8. UFO Festival, Roswell, NM. In 1947, Roswell, was the site of the most famous alleged UFO sighting in history. Today, Roswell hosts an annual summer festival dedicated to all things alien, including lectures and documentaries about everything from space craft sightings to alleged alien abductions. The 2008 festival even featured alien-focused music and poetry! This year they’re having a costume contest! There are fees charged for some of the events, but you can probably get them waived if you can prove you were born on another planet.
9. Empire Asparagus Festival, Empire, MI. Just yesterday I learned asparagus changes the consistency of a person’s urine, the root cause of the color variations and strange scent. But get this — only a handful of the population has the super-scenting gene needed to recognize the change of odor! Who knew?! I am a super-scenter, so I’d have to be pretty cautious about visiting the port-a-potties at this festival, but I’m also a grand fan of asparagus. So are the students at the College of William & Mary, who made an attempt to make a stalk of asparagus the university mascot in 2009.

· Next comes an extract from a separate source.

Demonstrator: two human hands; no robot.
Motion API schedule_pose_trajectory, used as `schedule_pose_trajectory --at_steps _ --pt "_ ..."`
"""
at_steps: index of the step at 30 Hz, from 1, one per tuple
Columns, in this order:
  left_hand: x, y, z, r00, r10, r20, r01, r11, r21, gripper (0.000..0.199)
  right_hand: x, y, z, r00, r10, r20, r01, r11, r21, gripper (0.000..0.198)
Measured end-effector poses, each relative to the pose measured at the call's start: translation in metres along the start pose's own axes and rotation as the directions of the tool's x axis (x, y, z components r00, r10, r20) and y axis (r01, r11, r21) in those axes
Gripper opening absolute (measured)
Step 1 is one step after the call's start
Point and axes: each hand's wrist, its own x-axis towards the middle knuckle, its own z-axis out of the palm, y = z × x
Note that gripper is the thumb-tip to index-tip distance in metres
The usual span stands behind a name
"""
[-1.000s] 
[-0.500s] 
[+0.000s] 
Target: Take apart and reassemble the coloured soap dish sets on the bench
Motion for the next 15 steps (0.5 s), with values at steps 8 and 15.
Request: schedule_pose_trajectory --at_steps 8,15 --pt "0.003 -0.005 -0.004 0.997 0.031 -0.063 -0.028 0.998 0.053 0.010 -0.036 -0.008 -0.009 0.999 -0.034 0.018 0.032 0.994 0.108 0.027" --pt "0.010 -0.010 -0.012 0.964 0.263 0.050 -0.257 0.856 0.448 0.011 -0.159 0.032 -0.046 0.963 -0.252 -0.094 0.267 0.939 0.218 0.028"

10. Colby Cheese Days, Colby, WI. Any large group of people who will wear slices of cheese on their heads and watch football when the temperatures are Siberian-worthy are questionable. But, I have on good authority the tractor pull, cheese curds, and overwhelming dairy-ness of Colby Cheese Days are hard to resist. The fact their web address is “chariot of cheese,” well, I don’t know what to say about that.
After all this, there is no excuse for you to say you’re bored or have nothing to do. Festivals abound! Now, go find some more!